Comparison With george

try:
    import tinygp
except ImportError:
    %pip install -q tinygp

try:
    import george
except ImportError:
    %pip install -q george
    
from jax.config import config

config.update("jax_enable_x64", True)

Comparison With george

One of the tinygp design decisions was to provide a high-level API similar to the one provided by the george GP library. This was partly because I (as the lead developer of george) wanted to ease users’ transitions away from george to something more modern (like tinygp). I also quite like the george API and don’t think that there exist other similar tools. The defining feature is tinygp does not include built-in implementations of inference algorithms. Instead, it provides an expressive model-building interface that makes it easy to experiement with different kernels while still integrating with your favorite inference engine.

In this document, we compare the interfaces and computational performance of george and tinygp for constructing kernel models and evaluating the GP marginalized likelihood. Since tinygp supports GPU-acceleration, we have executed this notebook on a machine with the following GPU:

!nvidia-smi --query-gpu=gpu_name --format=csv
name
NVIDIA A100-PCIE-40GB

By default, the CPU versions of both george and tinygp will also use parellelized linear algebra libraries to take advantage of multiple CPU threads, however to make the benchmarks more replicable, we’ll disable this parallelization for the remainder of this notebook:

import os

os.environ["OMP_NUM_THREADS"] = "1"
os.environ["XLA_FLAGS"] = (
    os.environ.get("XLA_FLAGS", "")
    + " --xla_cpu_multi_thread_eigen=false intra_op_parallelism_threads=1"
)

Then we generate some simulated data and define functions for computing the GP log likelihood using george and tinygp (with separate CPU and GPU version). As mentioned above, the syntax of these functions is quite similar, but there are a few differences. Most notably, the units of the “metric” or “length scale” parameter in the kernel is different (length-squared in george and not squared in tinygp). Also, the gp.compute method no longer exists in tinygp since this would be less compatible with jax’s preference for pure functional programming.
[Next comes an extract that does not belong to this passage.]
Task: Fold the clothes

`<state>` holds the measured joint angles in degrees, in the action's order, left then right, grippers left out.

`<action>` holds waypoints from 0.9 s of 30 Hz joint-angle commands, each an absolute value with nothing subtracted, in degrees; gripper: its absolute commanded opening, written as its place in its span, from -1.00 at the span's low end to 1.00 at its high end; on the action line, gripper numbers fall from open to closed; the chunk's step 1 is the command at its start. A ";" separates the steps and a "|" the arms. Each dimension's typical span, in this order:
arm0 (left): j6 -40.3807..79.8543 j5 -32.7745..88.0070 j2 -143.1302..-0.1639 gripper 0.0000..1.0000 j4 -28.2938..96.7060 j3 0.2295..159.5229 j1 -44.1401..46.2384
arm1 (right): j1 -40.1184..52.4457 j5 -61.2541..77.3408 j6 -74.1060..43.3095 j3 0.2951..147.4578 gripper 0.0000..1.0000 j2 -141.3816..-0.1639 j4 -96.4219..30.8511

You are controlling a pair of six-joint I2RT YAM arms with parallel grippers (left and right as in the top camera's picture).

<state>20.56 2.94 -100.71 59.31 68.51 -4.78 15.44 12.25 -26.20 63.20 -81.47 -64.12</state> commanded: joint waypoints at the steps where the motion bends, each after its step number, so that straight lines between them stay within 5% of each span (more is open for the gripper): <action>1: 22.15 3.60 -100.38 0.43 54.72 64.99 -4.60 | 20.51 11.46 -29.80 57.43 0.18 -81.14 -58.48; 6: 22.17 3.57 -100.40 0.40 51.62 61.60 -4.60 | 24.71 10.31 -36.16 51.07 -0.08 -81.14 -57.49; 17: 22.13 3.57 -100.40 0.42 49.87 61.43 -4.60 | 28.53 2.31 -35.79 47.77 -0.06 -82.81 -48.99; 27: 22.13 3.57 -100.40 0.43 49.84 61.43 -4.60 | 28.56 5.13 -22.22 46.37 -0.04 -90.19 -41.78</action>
from functools import partial

import numpy as np
import matplotlib.pyplot as plt

import jax
import jax.numpy as jnp

import george
import tinygp

sigma = 1.5
rho = 2.5
jitter = 0.1

random = np.random.default_rng(49382)
x = np.sort(random.uniform(0, 10, 20_000))
y = np.sin(x) + jitter * random.normal(0, 1, len(x))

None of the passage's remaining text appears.